TASK DETAILS:
In the data below, find each line that contains the word "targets" and copy it.

Collected data entries:
>>

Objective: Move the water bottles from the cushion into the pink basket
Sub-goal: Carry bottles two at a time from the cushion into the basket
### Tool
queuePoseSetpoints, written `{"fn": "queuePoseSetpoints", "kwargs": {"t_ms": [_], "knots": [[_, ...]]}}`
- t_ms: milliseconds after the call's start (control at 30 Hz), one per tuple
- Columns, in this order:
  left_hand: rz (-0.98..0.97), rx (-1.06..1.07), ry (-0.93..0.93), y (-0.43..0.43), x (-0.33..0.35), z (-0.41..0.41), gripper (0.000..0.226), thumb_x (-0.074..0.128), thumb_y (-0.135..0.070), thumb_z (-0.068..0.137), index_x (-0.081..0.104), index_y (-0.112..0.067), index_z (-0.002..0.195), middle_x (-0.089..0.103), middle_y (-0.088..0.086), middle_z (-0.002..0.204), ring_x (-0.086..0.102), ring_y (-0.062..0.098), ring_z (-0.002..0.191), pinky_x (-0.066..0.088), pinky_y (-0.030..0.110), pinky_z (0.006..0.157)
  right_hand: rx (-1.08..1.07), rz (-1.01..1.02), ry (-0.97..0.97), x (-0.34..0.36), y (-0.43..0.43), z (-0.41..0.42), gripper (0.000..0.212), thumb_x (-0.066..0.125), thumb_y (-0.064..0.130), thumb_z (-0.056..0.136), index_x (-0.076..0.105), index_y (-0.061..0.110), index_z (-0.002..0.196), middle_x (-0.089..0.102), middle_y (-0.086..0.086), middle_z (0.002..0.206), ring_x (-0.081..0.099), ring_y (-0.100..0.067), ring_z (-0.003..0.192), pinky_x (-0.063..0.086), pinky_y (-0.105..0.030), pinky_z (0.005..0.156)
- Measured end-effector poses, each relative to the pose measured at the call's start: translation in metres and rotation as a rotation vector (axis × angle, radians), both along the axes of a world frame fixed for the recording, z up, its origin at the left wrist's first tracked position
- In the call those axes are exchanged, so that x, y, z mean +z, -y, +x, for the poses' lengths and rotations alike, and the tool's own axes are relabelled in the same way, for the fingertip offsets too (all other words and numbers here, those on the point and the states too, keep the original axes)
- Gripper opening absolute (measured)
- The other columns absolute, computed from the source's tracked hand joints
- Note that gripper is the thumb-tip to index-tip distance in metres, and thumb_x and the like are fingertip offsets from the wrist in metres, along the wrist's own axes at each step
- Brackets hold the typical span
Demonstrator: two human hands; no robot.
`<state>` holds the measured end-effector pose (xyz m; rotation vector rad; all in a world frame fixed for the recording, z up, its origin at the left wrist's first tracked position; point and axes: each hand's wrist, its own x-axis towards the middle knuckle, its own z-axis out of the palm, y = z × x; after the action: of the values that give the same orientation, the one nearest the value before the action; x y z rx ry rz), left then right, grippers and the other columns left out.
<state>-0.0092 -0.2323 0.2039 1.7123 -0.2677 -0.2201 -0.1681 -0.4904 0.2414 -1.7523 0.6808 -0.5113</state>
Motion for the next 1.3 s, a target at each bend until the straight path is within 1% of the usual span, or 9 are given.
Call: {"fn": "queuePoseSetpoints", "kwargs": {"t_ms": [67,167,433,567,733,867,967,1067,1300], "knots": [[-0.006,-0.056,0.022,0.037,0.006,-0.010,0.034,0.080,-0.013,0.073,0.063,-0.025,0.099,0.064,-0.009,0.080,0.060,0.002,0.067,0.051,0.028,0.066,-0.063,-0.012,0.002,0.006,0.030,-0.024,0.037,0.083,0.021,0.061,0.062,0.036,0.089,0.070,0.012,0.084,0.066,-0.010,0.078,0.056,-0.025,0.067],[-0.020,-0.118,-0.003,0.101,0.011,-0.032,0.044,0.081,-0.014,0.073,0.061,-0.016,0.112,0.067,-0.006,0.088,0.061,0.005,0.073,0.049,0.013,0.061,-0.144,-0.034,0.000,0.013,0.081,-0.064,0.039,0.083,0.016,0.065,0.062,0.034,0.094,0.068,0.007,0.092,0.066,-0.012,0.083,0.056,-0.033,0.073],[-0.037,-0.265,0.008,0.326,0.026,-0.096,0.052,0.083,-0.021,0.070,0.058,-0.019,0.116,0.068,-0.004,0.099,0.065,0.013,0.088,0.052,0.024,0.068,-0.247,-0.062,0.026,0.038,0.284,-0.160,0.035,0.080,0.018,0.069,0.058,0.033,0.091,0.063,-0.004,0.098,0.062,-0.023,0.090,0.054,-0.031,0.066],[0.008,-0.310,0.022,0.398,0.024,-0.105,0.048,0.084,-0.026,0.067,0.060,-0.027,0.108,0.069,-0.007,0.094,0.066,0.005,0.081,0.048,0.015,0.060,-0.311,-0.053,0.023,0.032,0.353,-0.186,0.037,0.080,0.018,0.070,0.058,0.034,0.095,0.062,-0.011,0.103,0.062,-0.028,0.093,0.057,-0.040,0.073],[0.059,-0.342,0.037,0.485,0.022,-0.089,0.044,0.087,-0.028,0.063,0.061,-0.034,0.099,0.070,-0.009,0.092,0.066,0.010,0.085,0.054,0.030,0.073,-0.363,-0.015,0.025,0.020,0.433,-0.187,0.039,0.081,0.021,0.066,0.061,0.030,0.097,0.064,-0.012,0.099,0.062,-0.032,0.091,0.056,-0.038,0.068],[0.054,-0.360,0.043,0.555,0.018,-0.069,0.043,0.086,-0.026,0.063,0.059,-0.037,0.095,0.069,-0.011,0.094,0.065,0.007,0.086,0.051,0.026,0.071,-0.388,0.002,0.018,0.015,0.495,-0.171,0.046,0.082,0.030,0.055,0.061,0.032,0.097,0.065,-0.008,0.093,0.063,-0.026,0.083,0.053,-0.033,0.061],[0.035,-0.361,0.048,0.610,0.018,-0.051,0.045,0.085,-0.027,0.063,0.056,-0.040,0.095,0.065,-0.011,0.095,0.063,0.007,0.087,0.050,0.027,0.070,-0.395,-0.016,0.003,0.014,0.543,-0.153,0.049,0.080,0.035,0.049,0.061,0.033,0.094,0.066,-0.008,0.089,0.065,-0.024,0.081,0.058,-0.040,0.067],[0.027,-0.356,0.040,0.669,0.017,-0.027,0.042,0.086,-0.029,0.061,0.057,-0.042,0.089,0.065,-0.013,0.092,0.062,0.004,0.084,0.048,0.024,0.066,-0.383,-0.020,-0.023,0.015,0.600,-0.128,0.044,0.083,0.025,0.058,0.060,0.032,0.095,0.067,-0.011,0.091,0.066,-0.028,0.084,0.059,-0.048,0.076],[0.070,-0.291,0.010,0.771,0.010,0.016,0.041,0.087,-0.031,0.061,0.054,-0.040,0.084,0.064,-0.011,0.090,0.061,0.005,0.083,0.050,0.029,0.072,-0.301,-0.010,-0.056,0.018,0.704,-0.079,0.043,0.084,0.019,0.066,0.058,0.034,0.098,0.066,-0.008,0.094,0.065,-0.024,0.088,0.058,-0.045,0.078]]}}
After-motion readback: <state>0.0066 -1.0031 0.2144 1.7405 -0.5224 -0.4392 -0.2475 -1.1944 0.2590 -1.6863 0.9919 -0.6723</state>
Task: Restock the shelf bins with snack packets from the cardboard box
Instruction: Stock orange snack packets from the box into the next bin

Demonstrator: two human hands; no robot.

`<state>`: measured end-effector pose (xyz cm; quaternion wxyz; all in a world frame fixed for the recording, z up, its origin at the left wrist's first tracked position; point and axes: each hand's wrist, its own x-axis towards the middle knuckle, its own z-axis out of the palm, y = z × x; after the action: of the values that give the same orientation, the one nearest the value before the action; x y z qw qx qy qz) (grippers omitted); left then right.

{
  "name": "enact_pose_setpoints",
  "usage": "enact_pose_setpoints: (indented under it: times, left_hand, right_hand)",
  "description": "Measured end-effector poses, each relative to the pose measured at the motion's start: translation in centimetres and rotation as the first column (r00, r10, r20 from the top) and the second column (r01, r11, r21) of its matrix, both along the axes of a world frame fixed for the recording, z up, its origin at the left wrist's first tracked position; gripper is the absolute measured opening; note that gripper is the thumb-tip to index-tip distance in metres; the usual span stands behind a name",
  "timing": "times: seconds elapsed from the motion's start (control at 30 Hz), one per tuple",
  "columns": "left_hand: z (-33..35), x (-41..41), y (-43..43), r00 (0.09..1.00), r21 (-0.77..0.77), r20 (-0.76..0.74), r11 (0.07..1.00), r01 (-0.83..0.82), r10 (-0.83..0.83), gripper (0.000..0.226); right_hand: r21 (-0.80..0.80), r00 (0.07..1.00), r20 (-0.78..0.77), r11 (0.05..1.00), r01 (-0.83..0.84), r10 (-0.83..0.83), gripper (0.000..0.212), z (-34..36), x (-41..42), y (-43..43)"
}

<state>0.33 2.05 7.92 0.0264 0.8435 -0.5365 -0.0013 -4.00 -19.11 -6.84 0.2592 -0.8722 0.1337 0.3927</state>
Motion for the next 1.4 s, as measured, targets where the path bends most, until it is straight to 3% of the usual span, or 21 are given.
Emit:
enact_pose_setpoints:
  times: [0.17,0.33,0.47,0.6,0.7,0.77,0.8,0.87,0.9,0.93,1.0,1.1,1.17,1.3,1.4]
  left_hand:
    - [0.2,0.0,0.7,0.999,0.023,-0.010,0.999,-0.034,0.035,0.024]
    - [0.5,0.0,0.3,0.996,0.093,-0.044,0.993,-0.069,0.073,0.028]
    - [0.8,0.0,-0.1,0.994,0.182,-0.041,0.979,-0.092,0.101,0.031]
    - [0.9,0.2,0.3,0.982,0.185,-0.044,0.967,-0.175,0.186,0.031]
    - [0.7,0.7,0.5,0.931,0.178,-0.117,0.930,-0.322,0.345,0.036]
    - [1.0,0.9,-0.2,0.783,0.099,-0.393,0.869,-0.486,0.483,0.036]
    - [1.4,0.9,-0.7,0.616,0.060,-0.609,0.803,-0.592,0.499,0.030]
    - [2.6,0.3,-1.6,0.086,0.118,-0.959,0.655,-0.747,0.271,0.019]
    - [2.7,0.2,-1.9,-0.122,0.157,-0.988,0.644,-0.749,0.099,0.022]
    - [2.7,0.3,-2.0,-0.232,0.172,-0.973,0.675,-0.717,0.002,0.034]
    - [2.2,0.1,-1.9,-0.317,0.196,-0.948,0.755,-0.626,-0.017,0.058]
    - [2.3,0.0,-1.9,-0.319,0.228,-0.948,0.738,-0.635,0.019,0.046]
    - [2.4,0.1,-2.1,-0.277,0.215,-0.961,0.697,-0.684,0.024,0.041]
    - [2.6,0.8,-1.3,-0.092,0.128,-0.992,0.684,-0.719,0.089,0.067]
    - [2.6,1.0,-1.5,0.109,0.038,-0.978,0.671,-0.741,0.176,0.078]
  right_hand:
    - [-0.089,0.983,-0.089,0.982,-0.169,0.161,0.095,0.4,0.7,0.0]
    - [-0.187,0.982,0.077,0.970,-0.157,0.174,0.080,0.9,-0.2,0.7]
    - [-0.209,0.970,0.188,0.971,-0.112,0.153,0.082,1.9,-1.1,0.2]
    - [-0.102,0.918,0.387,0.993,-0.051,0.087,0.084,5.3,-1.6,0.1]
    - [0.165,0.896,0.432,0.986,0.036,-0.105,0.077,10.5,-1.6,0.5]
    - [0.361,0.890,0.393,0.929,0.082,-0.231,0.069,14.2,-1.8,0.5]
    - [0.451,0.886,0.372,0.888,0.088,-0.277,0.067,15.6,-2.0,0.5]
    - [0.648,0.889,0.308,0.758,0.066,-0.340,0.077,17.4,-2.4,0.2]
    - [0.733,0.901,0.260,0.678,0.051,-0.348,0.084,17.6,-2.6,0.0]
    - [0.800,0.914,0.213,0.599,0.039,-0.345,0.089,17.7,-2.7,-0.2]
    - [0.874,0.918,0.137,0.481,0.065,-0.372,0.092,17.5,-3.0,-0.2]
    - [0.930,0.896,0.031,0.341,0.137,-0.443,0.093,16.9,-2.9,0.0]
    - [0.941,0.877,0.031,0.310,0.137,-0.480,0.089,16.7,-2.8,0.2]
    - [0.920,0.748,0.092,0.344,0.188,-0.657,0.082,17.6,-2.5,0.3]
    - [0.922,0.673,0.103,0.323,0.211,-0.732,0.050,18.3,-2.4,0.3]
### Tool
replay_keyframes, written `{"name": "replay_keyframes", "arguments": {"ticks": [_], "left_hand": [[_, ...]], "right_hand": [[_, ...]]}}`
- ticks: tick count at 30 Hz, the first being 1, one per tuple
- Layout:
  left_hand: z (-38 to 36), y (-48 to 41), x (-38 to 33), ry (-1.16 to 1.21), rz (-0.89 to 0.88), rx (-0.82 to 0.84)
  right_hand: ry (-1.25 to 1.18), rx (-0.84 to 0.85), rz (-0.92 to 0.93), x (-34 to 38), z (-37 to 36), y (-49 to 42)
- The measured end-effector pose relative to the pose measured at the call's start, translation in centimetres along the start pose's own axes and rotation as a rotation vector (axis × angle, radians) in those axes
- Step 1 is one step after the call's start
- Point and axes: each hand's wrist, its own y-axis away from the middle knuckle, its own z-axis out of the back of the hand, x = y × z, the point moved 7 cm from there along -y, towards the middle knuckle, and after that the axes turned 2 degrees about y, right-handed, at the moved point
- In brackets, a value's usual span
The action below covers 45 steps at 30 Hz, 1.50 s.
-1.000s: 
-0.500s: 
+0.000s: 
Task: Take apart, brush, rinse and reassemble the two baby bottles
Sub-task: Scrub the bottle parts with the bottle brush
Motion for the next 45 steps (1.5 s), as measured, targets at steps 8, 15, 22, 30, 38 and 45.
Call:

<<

RESPONSE BOX:
Motion for the next 1.4 s, as measured, targets where the path bends most, until it is straight to 3% of the usual span, or 21 are given.
Motion for the next 45 steps (1.5 s), as measured, targets at steps 8, 15, 22, 30, 38 and 45.

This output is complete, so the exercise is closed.